> _Given data_:
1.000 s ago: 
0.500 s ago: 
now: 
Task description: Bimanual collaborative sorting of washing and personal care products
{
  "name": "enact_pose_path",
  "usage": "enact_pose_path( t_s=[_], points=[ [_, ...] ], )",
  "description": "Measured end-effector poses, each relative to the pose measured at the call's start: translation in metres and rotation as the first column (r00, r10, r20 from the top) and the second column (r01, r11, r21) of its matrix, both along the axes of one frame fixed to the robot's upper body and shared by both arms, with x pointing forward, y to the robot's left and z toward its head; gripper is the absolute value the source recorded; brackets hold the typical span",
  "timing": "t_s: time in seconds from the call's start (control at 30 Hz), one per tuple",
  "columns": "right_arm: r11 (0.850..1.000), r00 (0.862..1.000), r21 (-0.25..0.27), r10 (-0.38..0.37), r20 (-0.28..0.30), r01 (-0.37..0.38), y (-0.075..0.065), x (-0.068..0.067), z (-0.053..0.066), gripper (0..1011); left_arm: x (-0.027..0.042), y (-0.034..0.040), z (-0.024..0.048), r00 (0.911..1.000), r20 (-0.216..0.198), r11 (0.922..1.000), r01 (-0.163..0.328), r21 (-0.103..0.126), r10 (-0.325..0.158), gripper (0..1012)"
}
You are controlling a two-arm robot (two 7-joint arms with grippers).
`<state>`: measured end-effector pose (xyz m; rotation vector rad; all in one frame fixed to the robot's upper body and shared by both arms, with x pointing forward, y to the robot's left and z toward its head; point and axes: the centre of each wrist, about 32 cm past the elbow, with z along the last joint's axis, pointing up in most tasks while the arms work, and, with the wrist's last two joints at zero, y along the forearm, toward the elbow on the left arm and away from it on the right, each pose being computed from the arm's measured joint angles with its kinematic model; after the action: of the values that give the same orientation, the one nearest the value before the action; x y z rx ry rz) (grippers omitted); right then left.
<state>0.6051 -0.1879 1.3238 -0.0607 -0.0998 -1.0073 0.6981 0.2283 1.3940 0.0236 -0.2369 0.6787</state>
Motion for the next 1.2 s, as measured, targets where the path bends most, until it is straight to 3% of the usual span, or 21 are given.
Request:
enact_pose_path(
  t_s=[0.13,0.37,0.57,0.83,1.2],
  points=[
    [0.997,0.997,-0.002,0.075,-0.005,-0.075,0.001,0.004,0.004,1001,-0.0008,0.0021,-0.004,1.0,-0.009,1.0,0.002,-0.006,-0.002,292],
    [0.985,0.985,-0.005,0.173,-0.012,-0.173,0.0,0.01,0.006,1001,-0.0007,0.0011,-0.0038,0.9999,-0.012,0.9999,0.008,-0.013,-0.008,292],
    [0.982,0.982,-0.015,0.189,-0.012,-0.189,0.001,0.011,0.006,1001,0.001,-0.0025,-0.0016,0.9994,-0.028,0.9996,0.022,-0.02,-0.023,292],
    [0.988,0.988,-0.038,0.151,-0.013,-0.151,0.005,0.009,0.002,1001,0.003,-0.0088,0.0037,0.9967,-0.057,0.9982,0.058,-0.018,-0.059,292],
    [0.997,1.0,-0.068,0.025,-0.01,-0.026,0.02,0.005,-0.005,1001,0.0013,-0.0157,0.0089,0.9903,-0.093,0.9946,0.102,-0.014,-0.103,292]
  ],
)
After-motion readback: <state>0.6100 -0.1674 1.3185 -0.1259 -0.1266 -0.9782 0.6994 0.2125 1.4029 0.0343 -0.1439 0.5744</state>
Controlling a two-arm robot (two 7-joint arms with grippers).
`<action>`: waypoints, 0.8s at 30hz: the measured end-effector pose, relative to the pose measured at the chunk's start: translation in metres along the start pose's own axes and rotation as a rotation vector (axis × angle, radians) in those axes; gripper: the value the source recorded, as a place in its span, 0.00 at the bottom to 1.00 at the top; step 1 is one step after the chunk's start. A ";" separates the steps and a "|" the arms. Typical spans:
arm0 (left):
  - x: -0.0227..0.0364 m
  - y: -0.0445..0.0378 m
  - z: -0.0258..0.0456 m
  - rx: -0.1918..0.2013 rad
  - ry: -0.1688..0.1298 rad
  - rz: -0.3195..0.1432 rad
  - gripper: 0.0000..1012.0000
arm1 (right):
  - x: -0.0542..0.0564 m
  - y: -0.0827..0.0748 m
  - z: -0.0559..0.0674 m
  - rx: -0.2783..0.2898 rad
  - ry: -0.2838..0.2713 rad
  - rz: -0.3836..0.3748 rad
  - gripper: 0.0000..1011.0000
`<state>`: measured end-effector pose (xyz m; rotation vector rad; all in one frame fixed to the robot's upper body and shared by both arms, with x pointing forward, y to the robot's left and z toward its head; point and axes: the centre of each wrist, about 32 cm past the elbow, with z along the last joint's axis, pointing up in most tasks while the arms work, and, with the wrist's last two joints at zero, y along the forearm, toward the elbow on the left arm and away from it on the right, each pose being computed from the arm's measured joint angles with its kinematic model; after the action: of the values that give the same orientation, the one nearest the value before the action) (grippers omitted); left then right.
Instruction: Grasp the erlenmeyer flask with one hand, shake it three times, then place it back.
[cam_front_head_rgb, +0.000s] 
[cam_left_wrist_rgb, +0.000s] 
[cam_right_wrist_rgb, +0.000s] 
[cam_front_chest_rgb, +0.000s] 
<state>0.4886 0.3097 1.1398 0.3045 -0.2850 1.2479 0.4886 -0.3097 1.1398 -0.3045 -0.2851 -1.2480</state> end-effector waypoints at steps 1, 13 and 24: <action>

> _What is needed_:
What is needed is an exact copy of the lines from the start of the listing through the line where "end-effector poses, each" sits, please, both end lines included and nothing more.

> _Your solution_:
1.000 s ago: 
0.500 s ago: 
now: 
Task description: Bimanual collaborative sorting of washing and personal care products
{
  "name": "enact_pose_path",
  "usage": "enact_pose_path( t_s=[_], points=[ [_, ...] ], )",
  "description": "Measured end-effector poses, each relative to the pose measured at the call's start: translation in metres and rotation as the first column (r00, r10, r20 from the top) and the second column (r01, r11, r21) of its matrix, both along the axes of one frame fixed to the robot's upper body and shared by both arms, with x pointing forward, y to the robot's left and z toward its head; gripper is the absolute value the source recorded; brackets hold the typical span",

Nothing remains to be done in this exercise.